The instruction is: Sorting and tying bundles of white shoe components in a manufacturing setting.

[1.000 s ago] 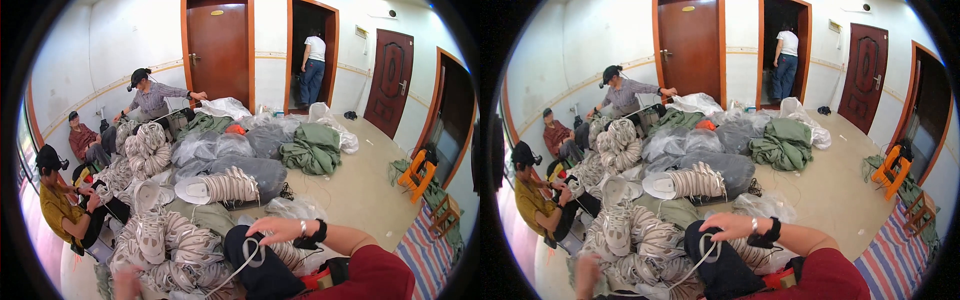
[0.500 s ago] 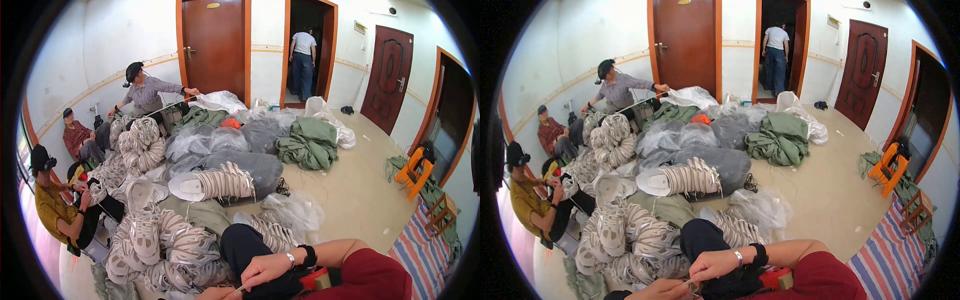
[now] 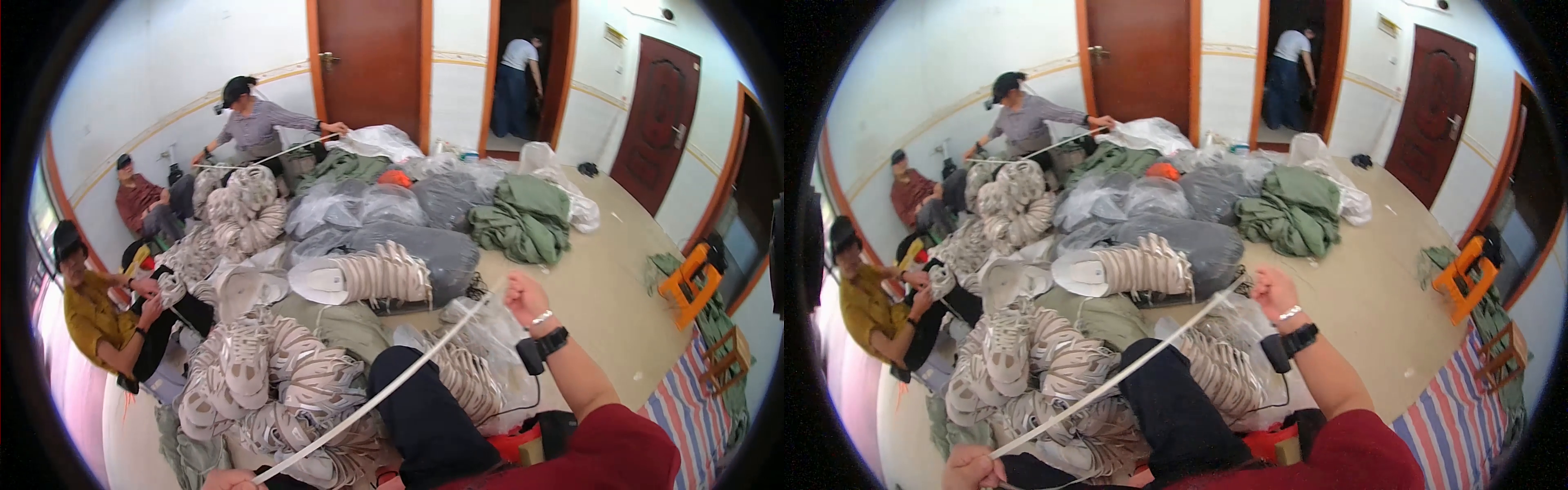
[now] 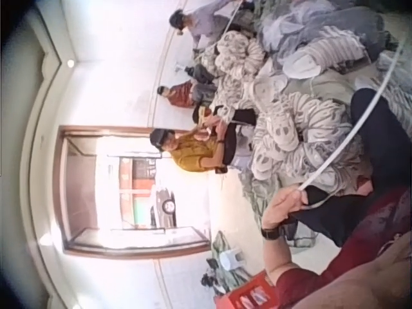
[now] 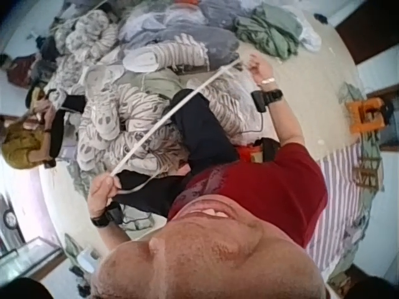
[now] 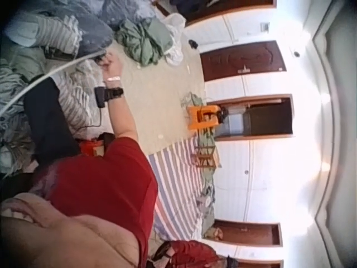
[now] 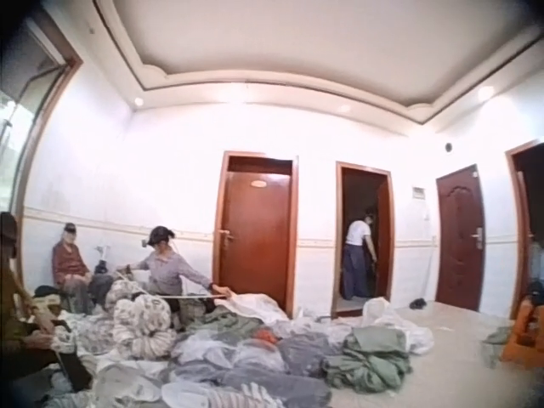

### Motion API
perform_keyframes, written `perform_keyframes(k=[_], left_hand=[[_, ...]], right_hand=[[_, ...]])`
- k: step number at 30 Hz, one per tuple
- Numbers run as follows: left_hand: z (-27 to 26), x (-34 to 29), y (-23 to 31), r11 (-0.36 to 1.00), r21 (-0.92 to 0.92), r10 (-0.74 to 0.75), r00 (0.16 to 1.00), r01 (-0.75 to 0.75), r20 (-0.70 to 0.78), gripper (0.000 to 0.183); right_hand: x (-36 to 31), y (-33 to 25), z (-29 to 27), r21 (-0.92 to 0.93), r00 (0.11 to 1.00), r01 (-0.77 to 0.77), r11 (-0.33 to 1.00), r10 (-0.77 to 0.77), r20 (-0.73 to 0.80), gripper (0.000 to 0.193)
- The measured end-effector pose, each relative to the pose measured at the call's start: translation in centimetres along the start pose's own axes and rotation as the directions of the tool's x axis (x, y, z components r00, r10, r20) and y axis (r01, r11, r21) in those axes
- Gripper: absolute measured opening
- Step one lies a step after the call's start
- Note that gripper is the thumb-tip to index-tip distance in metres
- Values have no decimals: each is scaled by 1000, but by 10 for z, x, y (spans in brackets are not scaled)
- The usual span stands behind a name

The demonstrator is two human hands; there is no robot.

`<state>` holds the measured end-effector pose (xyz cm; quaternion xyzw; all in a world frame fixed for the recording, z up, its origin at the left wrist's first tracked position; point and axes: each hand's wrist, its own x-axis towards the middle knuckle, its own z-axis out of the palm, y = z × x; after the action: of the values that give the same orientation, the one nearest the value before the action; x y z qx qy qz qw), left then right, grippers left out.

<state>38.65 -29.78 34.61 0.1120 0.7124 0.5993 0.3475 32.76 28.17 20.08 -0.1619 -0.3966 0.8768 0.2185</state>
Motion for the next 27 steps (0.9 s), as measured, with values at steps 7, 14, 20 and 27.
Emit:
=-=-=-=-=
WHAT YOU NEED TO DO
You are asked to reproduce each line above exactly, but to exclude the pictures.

YOUR SOLUTION
The instruction is: Sorting and tying bundles of white shoe components in a manufacturing setting.

[1.000 s ago] 
[0.500 s ago] 
[now] 
[now] 
[now] 
[now] 
[now] 

### Motion API
perform_keyframes, written `perform_keyframes(k=[_], left_hand=[[_, ...]], right_hand=[[_, ...]])`
- k: step number at 30 Hz, one per tuple
- Numbers run as follows: left_hand: z (-27 to 26), x (-34 to 29), y (-23 to 31), r11 (-0.36 to 1.00), r21 (-0.92 to 0.92), r10 (-0.74 to 0.75), r00 (0.16 to 1.00), r01 (-0.75 to 0.75), r20 (-0.70 to 0.78), gripper (0.000 to 0.183); right_hand: x (-36 to 31), y (-33 to 25), z (-29 to 27), r21 (-0.92 to 0.93), r00 (0.11 to 1.00), r01 (-0.77 to 0.77), r11 (-0.33 to 1.00), r10 (-0.77 to 0.77), r20 (-0.73 to 0.80), gripper (0.000 to 0.193)
- The measured end-effector pose, each relative to the pose measured at the call's start: translation in centimetres along the start pose's own axes and rotation as the directions of the tool's x axis (x, y, z components r00, r10, r20) and y axis (r01, r11, r21) in those axes
- Gripper: absolute measured opening
- Step one lies a step after the call's start
- Note that gripper is the thumb-tip to index-tip distance in metres
- Values have no decimals: each is scaled by 1000, but by 10 for z, x, y (spans in brackets are not scaled)
- The usual span stands behind a name

The demonstrator is two human hands; there is no robot.

`<state>` holds the measured end-effector pose (xyz cm; quaternion xyzw; all in a world frame fixed for the recording, z up, its origin at the left wrist's first tracked position; point and axes: each hand's wrist, its own x-axis towards the middle knuckle, its own z-axis out of the palm, y = z × x; after the action: of the values that give the same orientation, the one nearest the value before the action; x y z qx qy qz qw), left then right, grippers left out.

<state>38.65 -29.78 34.61 0.1120 0.7124 0.5993 0.3475 32.76 28.17 20.08 -0.1619 -0.3966 0.8768 0.2185</state>
Motion for the next 27 steps (0.9 s), as measured, with values at steps 7, 14, 20 and 27.
Emit:

The output is complete as shown.